Il municipio invita al confronto, ma senza pressioni, dopo lo sciopero.
Il municipio di Winterthur ha teso la mano agli autisti degli autobus dopo lo sciopero di quattro ore che ha interessato il servizio di trasporto pubblico della città, causando disagi. Tuttavia, le autorità cittadine hanno sottolineato l'importanza di evitare pressioni indebite. Un incontro ufficiale tra la delegazione comunale, il sindacato del servizio pubblico VPOD e i lavoratori è già stato programmato per giovedì.
Stefan Fritschi, responsabile del dicastero servizi tecnici della città, ha dichiarato che potrebbero essere apportati alcuni miglioramenti alle condizioni di lavoro, che ritiene già buone. Ha citato, ad esempio, uno stipendio annuo di 71'000 franchi per un neoassunto senza formazione specifica. Tuttavia, per modifiche più sostanziali potrebbero essere necessarie decisioni politiche, e Fritschi ha invitato alla prudenza, affermando: "Non aspettiamoci miracoli".
Nonostante l'apertura al dialogo, Fritschi ha chiarito che non si farà mettere sotto pressione, nemmeno da uno sciopero, che considera una soluzione non costruttiva. Ha inoltre insinuato che la tempistica della protesta, avvenuta a una settimana dalle elezioni comunali dell'8 marzo, non sia casuale. Fritschi, candidato sindaco, ha criticato la presenza di attivisti esterni all'azienda durante lo sciopero, accusandoli di aver aizzato gli animi e di averlo trattato in modo "intollerabile e irrispettoso". Ha chiesto al VPOD di non coinvolgere più persone di questo tipo.
Il sindacato, da parte sua, ha minacciato un'intera giornata di sciopero se entro mercoledì prossimo non si raggiungerà un accordo.

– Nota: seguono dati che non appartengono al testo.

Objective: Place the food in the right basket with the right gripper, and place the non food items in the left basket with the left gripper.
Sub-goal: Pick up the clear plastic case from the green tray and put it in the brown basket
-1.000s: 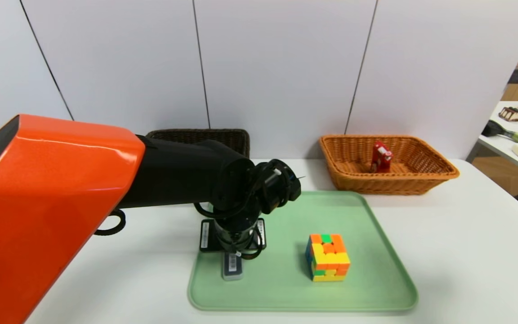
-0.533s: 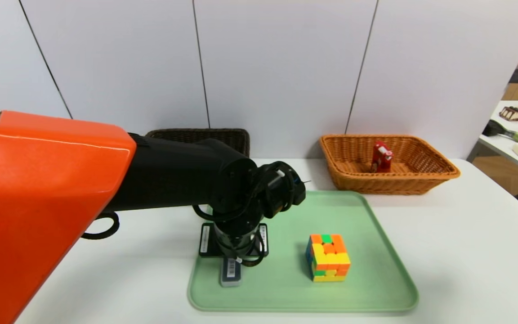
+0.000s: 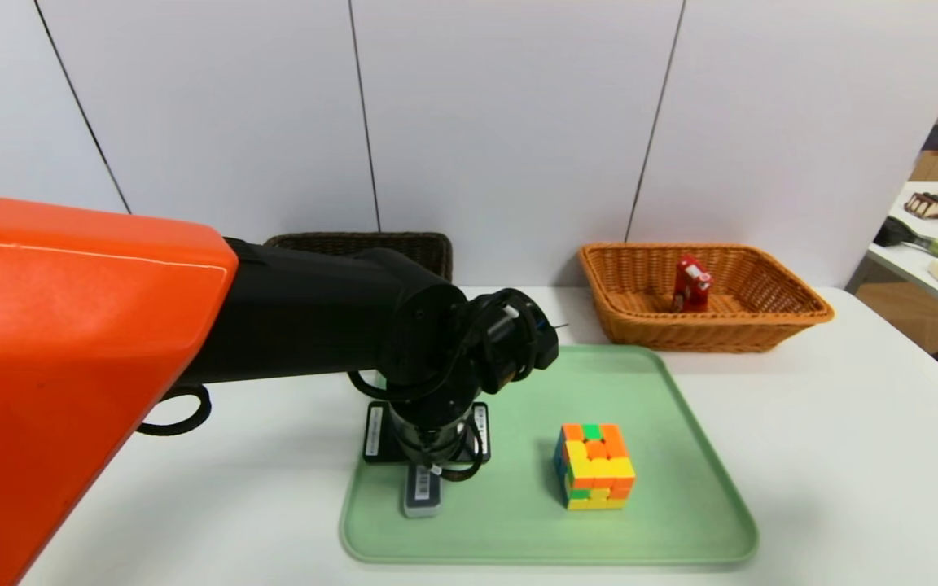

Il conflitto riguarda le condizioni di lavoro, con critiche sui giorni di supplenza a breve termine, le indennità notturne considerate troppo basse e le carenze nella pianificazione dei turni. Inoltre, i dipendenti dovrebbero contribuire ai danni senza una base giuridica sufficiente, secondo i rappresentanti dei lavoratori.
Nonostante le tensioni, la città di Winterthur, la sesta più popolosa della Svizzera, ha evitato il caos totale. Durante lo sciopero, dalle 04:30 alle 08:30, 21 dei 64 autobus regolari erano in circolazione, garantendo le linee principali, seppur con attese, e senza gravi disservizi.